• [WHAT IS NEEDED]:
Below are records with pictures. Reproduce exactly the lines from the line with "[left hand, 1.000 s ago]" to the line with "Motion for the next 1", inclusive, and leave each picture out.

• [RECORDS TO USE]:
'''

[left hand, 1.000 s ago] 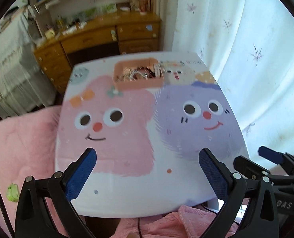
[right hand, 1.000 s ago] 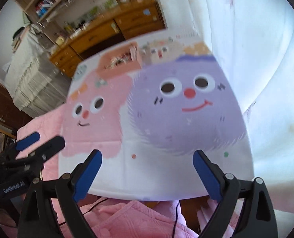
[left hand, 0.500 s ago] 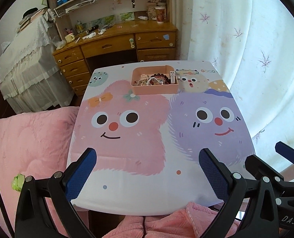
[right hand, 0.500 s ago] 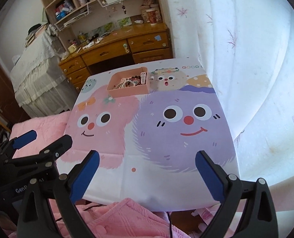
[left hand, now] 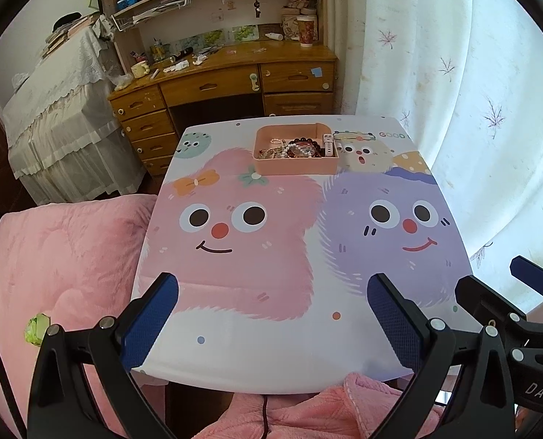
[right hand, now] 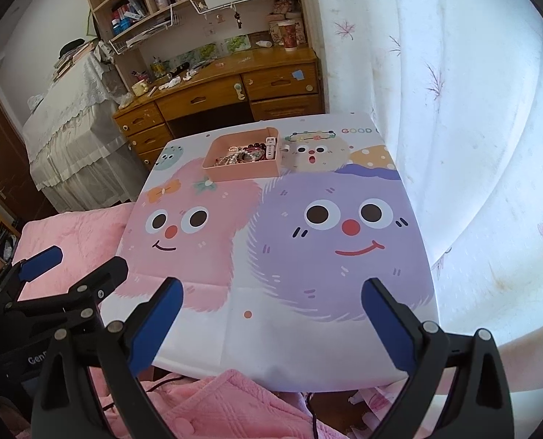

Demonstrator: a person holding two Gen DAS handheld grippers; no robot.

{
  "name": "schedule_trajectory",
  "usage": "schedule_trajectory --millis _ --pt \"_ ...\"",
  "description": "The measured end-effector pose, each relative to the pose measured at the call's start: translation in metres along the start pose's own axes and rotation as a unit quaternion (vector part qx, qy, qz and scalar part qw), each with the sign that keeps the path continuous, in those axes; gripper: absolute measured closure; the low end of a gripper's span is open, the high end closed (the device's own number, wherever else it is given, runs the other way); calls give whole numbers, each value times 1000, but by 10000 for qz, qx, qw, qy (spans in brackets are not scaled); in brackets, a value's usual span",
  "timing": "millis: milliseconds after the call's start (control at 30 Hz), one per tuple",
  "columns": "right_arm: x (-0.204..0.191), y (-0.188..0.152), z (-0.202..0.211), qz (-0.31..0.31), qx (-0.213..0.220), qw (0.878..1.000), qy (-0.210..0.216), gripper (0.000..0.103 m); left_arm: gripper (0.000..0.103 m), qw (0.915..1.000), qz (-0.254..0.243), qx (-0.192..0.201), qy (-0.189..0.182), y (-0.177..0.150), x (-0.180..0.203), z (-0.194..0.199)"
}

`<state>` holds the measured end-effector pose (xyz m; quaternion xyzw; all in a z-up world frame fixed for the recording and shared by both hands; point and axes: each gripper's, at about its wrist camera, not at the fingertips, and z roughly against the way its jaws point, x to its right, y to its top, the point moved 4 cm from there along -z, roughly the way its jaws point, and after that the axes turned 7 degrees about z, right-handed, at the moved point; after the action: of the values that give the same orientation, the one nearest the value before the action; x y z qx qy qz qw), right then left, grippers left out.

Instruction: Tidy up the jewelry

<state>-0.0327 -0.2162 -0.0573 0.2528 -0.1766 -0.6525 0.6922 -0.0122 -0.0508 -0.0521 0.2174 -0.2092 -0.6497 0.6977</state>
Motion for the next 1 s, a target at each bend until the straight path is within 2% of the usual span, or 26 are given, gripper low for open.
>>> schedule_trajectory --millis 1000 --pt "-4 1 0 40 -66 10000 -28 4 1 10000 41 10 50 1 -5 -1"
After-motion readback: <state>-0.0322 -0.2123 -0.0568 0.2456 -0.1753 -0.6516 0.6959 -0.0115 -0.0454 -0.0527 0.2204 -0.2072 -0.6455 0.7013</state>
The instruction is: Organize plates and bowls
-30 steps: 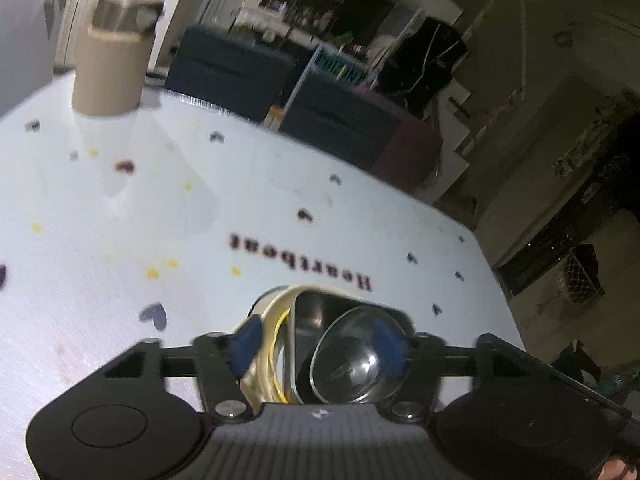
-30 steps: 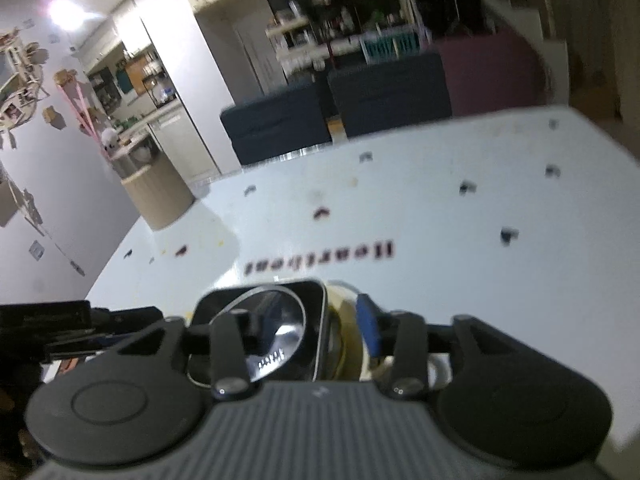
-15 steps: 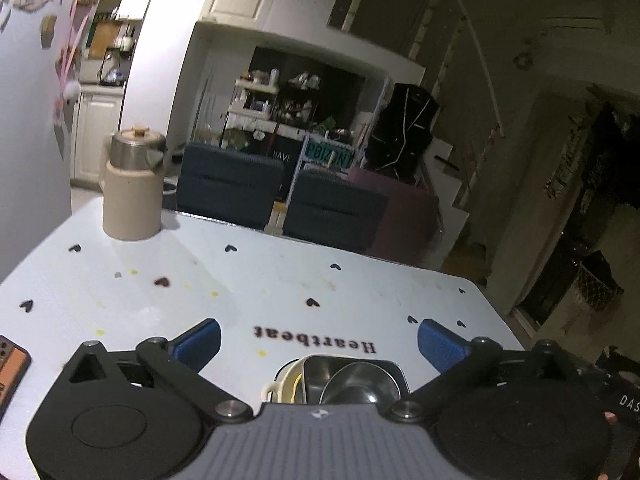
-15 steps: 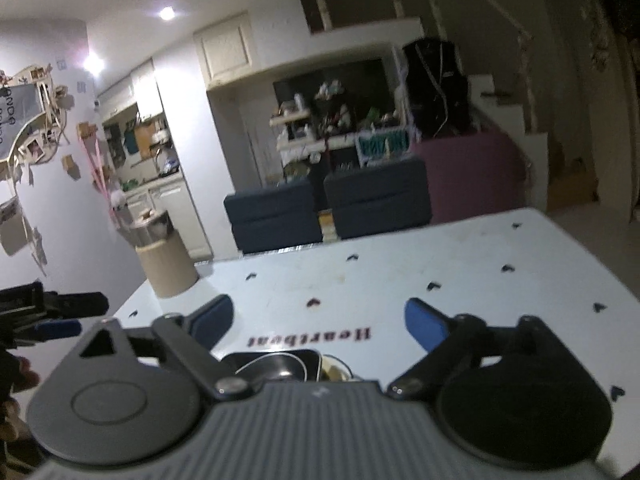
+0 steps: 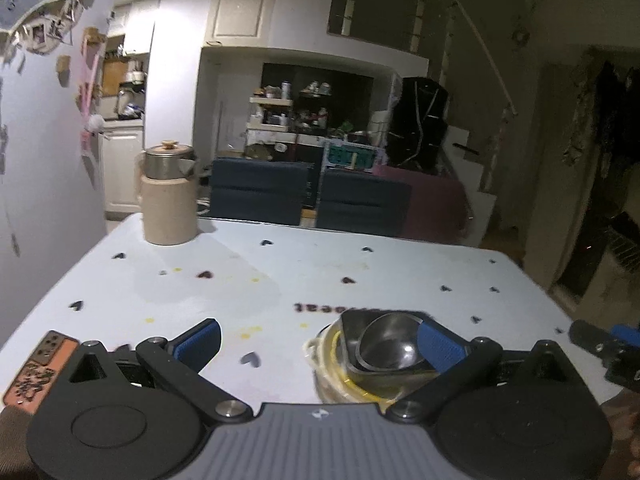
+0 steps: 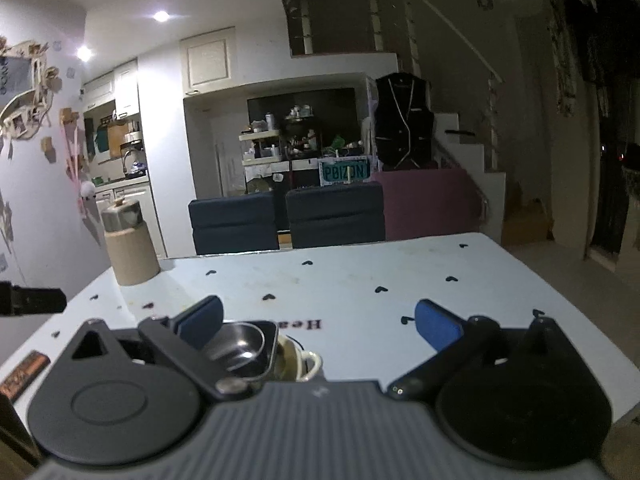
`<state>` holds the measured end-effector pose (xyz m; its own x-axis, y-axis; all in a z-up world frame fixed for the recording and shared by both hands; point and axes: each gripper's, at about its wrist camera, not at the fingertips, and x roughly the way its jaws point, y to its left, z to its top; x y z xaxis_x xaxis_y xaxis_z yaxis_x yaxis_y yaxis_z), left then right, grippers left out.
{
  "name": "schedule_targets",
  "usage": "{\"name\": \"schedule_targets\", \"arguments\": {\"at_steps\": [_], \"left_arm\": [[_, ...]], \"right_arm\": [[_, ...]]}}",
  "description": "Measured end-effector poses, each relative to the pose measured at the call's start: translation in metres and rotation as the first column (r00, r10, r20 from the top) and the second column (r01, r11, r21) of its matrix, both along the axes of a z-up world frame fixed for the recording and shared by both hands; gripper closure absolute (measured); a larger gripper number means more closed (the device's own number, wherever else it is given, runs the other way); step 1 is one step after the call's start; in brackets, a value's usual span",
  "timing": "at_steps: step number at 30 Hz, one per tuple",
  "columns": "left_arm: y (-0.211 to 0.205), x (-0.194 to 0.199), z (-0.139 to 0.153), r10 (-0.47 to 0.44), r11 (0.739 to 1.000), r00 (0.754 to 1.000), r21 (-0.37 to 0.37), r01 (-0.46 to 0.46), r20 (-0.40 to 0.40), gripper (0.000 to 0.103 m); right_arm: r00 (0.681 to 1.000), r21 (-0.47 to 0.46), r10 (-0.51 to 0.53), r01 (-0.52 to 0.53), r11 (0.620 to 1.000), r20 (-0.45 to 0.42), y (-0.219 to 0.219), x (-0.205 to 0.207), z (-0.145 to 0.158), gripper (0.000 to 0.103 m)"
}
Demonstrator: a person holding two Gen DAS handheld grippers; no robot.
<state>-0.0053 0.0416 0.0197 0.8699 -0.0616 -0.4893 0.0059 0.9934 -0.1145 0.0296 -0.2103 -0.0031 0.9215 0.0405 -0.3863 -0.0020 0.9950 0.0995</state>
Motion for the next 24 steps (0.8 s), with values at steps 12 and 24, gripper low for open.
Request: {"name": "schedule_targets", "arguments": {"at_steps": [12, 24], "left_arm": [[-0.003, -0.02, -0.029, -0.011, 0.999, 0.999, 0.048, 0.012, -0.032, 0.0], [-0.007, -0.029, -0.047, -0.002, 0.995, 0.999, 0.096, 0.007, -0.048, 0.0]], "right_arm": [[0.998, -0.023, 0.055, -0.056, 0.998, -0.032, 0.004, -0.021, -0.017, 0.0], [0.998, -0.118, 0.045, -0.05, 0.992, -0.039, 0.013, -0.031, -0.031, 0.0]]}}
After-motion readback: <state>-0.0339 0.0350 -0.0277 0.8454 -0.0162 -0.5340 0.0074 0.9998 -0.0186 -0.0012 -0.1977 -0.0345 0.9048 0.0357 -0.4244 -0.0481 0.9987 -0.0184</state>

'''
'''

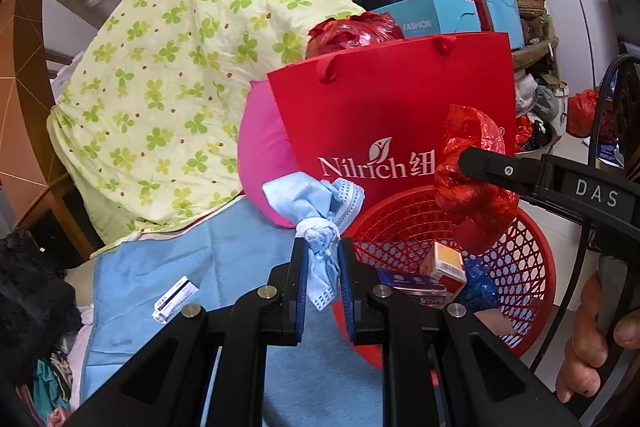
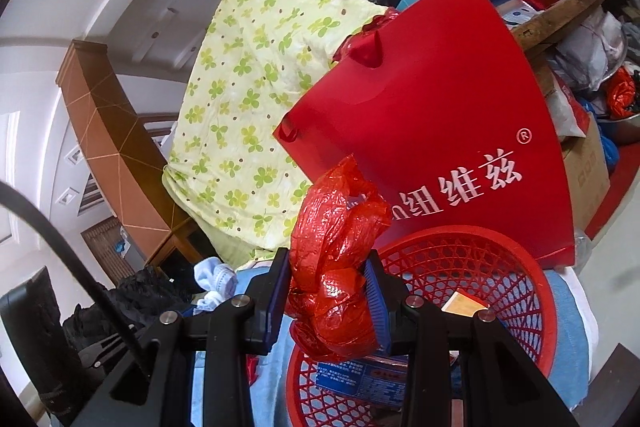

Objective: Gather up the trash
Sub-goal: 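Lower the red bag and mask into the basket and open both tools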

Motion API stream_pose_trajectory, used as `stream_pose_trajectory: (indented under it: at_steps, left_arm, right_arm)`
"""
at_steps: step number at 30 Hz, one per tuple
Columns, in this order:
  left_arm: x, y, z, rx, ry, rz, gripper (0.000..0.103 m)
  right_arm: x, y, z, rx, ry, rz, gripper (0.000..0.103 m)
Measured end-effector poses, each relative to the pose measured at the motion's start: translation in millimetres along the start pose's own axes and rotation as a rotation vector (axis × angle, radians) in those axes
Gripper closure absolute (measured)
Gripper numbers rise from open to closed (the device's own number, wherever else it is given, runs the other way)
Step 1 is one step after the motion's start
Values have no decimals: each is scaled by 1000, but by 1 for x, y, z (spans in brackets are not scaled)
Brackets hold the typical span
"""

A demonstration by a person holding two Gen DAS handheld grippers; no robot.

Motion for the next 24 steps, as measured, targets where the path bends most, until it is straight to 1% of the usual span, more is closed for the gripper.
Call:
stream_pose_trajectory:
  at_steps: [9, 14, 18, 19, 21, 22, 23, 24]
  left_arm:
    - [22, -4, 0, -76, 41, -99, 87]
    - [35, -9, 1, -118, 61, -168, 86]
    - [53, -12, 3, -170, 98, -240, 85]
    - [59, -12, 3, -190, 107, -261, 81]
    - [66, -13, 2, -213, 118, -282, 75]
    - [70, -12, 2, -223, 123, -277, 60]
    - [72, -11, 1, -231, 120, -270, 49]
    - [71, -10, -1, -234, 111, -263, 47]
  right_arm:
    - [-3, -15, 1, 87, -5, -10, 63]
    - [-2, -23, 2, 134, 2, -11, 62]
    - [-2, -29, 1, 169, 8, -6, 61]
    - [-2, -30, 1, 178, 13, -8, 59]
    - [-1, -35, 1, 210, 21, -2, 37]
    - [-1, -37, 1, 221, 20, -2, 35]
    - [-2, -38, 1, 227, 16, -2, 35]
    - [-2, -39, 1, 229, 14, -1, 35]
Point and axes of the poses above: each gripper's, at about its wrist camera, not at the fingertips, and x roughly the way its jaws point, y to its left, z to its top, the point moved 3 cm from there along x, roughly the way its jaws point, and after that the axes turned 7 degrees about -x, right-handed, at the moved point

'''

• [SOLUTION TO THIS PROBLEM]:
[left hand, 1.000 s ago] 
[right hand, 1.000 s ago] 
[left hand, 0.500 s ago] 
[right hand, 0.500 s ago] 
[left hand, now] 
[right hand, now] 

Demonstrator: a person holding two Gen DAS handheld grippers; no robot.

{
  "name": "schedule_trajectory",
  "usage": "schedule_trajectory --millis _ --pt \"_ ...\"",
  "description": "The measured end-effector pose, each relative to the pose measured at the call's start: translation in metres along the start pose's own axes and rotation as a unit quaternion (vector part qx, qy, qz and scalar part qw), each with the sign that keeps the path continuous, in those axes; gripper: absolute measured closure; the low end of a gripper's span is open, the high end closed (the device's own number, wherever else it is given, runs the other way); calls give whole numbers, each value times 1000, but by 10000 for qz, qx, qw, qy (spans in brackets are not scaled); in brackets, a value's usual span",
  "timing": "millis: milliseconds after the call's start (control at 30 Hz), one per tuple",
  "columns": "right_arm: x (-0.204..0.191), y (-0.188..0.152), z (-0.202..0.211), qz (-0.31..0.31), qx (-0.213..0.220), qw (0.878..1.000), qy (-0.210..0.216), gripper (0.000..0.103 m); left_arm: gripper (0.000..0.103 m), qw (0.915..1.000), qz (-0.254..0.243), qx (-0.192..0.201), qy (-0.189..0.182), y (-0.177..0.150), x (-0.180..0.203), z (-0.194..0.199)"
}

`<state>` holds the measured end-effector pose (xyz m; quaternion xyzw; all in a z-up world frame fixed for the recording and shared by both hands; point and axes: each gripper's, at about its wrist camera, not at the fingertips, and z roughly against the way its jaws point, x to its right, y to its top, the point moved 4 cm from there along -z, roughly the way its jaws point, and after that the axes turned 7 degrees about z, right-handed, at the moved point; after the action: of the values that give the same orientation, the one nearest the value before the action; x y z qx qy qz qw), right then left, grippers left out.

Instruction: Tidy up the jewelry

<state>-0.0327 -0.2162 -0.0573 0.2528 -0.1766 -0.6525 0.6922 -0.0122 -0.0508 -0.0521 0.2174 -0.2092 -0.6497 0.6977</state>
Motion for the next 1 s, a target at each bend until the straight path is within 2% of the usual span, or 26 are given, gripper low for open.

That is the complete answer to the exercise.